Reproduce all the entries, matching the original word for word.

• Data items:
■ ■ ■ ■ ■
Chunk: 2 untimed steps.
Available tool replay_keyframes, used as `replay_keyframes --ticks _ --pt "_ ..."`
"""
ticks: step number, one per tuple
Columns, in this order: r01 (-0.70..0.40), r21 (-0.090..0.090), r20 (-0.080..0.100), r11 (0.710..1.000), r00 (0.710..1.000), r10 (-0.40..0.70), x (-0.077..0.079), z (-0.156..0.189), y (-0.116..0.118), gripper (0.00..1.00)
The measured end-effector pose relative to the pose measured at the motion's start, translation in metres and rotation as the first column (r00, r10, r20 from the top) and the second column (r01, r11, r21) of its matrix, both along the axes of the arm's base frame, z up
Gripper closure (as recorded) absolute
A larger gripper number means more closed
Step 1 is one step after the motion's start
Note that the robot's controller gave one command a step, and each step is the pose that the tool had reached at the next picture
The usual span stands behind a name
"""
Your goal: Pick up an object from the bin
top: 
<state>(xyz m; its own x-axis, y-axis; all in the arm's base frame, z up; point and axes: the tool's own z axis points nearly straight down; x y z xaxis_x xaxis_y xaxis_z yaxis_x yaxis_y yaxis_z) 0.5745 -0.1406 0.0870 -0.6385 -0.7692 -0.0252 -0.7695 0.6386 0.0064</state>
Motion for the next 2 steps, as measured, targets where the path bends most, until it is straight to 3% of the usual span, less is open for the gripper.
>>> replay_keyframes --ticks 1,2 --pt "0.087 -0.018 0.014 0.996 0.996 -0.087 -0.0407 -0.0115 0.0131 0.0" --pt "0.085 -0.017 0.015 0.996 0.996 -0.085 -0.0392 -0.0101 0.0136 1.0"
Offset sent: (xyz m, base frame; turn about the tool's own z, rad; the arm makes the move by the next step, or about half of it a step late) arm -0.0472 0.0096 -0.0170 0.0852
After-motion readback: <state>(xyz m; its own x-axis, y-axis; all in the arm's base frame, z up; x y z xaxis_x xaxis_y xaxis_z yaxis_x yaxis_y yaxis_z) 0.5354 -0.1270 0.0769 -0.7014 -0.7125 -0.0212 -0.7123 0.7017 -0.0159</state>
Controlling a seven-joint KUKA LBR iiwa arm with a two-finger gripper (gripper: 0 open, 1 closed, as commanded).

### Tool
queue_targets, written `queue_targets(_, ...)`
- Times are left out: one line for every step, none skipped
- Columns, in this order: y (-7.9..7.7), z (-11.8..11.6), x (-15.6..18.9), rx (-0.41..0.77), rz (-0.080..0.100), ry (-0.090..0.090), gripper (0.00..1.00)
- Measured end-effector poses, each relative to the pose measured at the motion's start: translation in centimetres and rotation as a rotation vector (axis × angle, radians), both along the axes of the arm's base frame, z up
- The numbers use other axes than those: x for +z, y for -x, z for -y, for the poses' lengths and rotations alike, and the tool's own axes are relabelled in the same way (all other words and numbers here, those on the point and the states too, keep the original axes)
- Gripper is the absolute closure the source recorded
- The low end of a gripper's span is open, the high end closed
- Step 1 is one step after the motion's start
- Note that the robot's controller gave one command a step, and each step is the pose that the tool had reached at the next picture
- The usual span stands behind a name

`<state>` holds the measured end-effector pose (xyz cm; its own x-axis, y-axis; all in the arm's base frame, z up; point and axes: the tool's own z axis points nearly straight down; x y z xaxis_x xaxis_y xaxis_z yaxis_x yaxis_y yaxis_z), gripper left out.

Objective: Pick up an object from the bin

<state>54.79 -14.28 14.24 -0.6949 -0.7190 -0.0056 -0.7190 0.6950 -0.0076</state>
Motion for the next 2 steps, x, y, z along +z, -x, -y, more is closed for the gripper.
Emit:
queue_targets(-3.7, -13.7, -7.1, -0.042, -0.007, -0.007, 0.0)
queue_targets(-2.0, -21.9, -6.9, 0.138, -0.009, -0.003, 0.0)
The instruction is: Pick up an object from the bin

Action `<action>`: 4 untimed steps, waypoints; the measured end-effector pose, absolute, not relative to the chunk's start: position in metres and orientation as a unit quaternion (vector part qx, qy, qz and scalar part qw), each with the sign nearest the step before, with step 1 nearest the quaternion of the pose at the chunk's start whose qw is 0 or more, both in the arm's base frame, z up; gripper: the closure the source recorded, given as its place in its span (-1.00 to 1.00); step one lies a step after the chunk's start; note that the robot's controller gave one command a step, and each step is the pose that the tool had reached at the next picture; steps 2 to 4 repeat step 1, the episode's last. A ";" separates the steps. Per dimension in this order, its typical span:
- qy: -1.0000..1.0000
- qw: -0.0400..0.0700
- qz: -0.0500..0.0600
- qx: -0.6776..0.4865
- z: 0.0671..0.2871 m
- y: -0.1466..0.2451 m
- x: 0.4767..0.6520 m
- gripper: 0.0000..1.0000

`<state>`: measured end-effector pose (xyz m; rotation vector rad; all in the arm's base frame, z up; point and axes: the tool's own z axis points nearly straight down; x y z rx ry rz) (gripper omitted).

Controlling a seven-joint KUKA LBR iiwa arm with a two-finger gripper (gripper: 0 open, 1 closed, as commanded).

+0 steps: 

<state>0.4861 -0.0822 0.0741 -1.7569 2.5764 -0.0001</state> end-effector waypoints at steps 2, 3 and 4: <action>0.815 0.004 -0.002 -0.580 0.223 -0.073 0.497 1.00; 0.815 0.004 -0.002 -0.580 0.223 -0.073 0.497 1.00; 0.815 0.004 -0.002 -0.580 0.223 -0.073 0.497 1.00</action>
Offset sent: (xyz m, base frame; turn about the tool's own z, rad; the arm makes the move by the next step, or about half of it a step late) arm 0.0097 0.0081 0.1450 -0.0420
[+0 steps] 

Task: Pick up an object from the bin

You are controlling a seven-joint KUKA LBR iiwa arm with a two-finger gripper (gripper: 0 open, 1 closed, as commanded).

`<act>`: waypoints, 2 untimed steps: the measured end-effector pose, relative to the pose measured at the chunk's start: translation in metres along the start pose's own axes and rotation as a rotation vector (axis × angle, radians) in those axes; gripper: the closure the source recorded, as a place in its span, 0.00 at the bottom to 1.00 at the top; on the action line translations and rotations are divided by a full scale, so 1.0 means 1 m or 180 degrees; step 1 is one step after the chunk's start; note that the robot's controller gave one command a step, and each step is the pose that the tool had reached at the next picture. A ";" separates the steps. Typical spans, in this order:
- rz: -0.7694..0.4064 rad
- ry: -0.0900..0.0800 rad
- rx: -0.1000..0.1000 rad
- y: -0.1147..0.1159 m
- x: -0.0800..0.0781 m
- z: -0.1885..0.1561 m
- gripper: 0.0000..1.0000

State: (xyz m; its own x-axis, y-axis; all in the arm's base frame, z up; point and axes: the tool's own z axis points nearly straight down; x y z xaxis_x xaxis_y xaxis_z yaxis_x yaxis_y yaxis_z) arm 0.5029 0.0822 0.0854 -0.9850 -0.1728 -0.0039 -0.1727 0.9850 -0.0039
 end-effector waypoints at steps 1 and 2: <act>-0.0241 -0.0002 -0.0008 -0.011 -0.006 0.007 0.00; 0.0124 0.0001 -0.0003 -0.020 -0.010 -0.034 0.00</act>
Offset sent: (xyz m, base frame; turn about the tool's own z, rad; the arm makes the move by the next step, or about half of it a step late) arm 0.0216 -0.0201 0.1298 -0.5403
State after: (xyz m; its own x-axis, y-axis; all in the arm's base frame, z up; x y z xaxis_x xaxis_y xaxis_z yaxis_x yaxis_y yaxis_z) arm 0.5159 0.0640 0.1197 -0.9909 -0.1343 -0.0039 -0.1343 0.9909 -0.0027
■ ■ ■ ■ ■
• Exercise solution:
Chunk: 2 untimed steps.
Available tool replay_keyframes, used as `replay_keyframes --ticks _ --pt "_ ..."`
"""
ticks: step number, one per tuple
Columns, in this order: r01 (-0.70..0.40), r21 (-0.090..0.090), r20 (-0.080..0.100), r11 (0.710..1.000), r00 (0.710..1.000), r10 (-0.40..0.70), x (-0.077..0.079), z (-0.156..0.189), y (-0.116..0.118), gripper (0.00..1.00)
The measured end-effector pose relative to the pose measured at the motion's start, translation in metres and rotation as the first column (r00, r10, r20 from the top) and the second column (r01, r11, r21) of its matrix, both along the axes of the arm's base frame, z up
Gripper closure (as recorded) absolute
A larger gripper number means more closed
Step 1 is one step after the motion's start
Note that the robot's controller gave one command a step, and each step is the pose that the tool had reached at the next picture
The usual span stands behind a name
"""
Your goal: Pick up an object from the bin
top: 
<state>(xyz m; its own x-axis, y-axis; all in the arm's base frame, z up; point and axes: the tool's own z axis points nearly straight down; x y z xaxis_x xaxis_y xaxis_z yaxis_x yaxis_y yaxis_z) 0.5745 -0.1406 0.0870 -0.6385 -0.7692 -0.0252 -0.7695 0.6386 0.0064</state>
Motion for the next 2 steps, as measured, targets where the path bends most, until it is straight to 3% of the usual span, less is open for the gripper.
>>> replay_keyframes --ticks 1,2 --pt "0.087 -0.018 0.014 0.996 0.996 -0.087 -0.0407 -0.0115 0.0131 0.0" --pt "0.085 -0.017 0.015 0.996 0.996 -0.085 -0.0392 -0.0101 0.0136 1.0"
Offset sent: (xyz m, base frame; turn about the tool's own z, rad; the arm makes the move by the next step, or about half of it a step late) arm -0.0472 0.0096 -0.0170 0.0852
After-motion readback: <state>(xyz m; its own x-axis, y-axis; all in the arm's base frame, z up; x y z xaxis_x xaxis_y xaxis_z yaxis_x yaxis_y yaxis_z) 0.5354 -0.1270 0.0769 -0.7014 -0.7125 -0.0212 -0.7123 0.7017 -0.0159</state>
Controlling a seven-joint KUKA LBR iiwa arm with a two-finger gripper (gripper: 0 open, 1 closed, as commanded).

### Tool
queue_targets, written `queue_targets(_, ...)`
- Times are left out: one line for every step, none skipped
- Columns, in this order: y (-7.9..7.7), z (-11.8..11.6), x (-15.6..18.9), rx (-0.41..0.77), rz (-0.080..0.100), ry (-0.090..0.090), gripper (0.00..1.00)
- Measured end-effector poses, each relative to the pose measured at the motion's start: translation in centimetres and rotation as a rotation vector (axis × angle, radians), both along the axes of the arm's base frame, z up
- The numbers use other axes than those: x for +z, y for -x, z for -y, for the poses' lengths and rotations alike, and the tool's own axes are relabelled in the same way (all other words and numbers here, those on the point and the states too, keep the original axes)
- Gripper is the absolute closure the source recorded
- The low end of a gripper's span is open, the high end closed
- Step 1 is one step after the motion's start
- Note that the robot's controller gave one command a step, and each step is the pose that the tool had reached at the next picture
- The usual span stands behind a name

`<state>` holds the measured end-effector pose (xyz cm; its own x-axis, y-axis; all in the arm's base frame, z up; point and axes: the tool's own z axis points nearly straight down; x y z xaxis_x xaxis_y xaxis_z yaxis_x yaxis_y yaxis_z), gripper left out.

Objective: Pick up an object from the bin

<state>54.79 -14.28 14.24 -0.6949 -0.7190 -0.0056 -0.7190 0.6950 -0.0076</state>
Motion for the next 2 steps, x, y, z along +z, -x, -y, more is closed for the gripper.
Emit:
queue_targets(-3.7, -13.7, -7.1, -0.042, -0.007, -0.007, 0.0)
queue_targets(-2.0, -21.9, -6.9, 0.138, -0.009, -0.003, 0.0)
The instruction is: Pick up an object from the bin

Action `<action>`: 4 untimed steps, waypoints; the measured end-effector pose, absolute, not relative to the chunk's start: position in metres and orientation as a unit quaternion (vector part qx, qy, qz and scalar part qw), each with the sign nearest the step before, with step 1 nearest the quaternion of the pose at the chunk's start whose qw is 0 or more, both in the arm's base frame, z up; gripper: the closure the source recorded, given as its place in its span (-1.00 to 1.00); step one lies a step after the chunk's start; note that the robot's controller gave one command a step, and each step is the pose that the tool had reached at the next picture; steps 2 to 4 repeat step 1, the episode's last. A ";" separates the steps. Per dimension in this order, its typical span:
- qy: -1.0000..1.0000
- qw: -0.0400..0.0700
- qz: -0.0500..0.0600
- qx: -0.6776..0.4865
- z: 0.0671..0.2871 m
- y: -0.1466..0.2451 m
- x: 0.4767..0.6520 m
- gripper: 0.0000..1.0000

`<state>`: measured end-effector pose (xyz m; rotation vector rad; all in the arm's base frame, z up; point and axes: the tool's own z axis points nearly straight down; x y z rx ry rz) (gripper omitted).

Controlling a seven-joint KUKA LBR iiwa arm with a two-finger gripper (gripper: 0 open, 1 closed, as commanded).

+0 steps: 

<state>0.4861 -0.0822 0.0741 -1.7569 2.5764 -0.0001</state> end-effector waypoints at steps 2, 3 and 4: <action>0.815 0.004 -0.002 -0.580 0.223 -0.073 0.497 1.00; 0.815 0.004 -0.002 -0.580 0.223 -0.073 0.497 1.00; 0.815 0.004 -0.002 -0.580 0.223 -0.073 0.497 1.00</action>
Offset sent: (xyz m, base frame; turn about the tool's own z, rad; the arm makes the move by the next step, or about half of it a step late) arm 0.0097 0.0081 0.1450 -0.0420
[+0 steps] 

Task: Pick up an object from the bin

You are controlling a seven-joint KUKA LBR iiwa arm with a two-finger gripper (gripper: 0 open, 1 closed, as commanded).

`<act>`: waypoints, 2 untimed steps: the measured end-effector pose, relative to the pose measured at the chunk's start: translation in metres along the start pose's own axes and rotation as a rotation vector (axis × angle, radians) in those axes; gripper: the closure the source recorded, as a place in its span, 0.00 at the bottom to 1.00 at the top; on the action line translations and rotations are divided by a full scale, so 1.0 means 1 m or 180 degrees; step 1 is one step after the chunk's start; note that the robot's controller gave one command a step, and each step is the pose that the tool had reached at the next picture. A ";" separates the steps. Typical spans, in this order:
- rz: -0.7694..0.4064 rad
- ry: -0.0900..0.0800 rad
- rx: -0.1000..0.1000 rad
- y: -0.1147..0.1159 m
- x: -0.0800..0.0781 m
- z: -0.1885..0.1561 m
- gripper: 0.0000..1.0000

State: (xyz m; its own x-axis, y-axis; all in the arm's base frame, z up; point and axes: the tool's own z axis points nearly straight down; x y z xaxis_x xaxis_y xaxis_z yaxis_x yaxis_y yaxis_z) arm 0.5029 0.0822 0.0854 -0.9850 -0.1728 -0.0039 -0.1727 0.9850 -0.0039
 end-effector waypoints at steps 1 and 2: <act>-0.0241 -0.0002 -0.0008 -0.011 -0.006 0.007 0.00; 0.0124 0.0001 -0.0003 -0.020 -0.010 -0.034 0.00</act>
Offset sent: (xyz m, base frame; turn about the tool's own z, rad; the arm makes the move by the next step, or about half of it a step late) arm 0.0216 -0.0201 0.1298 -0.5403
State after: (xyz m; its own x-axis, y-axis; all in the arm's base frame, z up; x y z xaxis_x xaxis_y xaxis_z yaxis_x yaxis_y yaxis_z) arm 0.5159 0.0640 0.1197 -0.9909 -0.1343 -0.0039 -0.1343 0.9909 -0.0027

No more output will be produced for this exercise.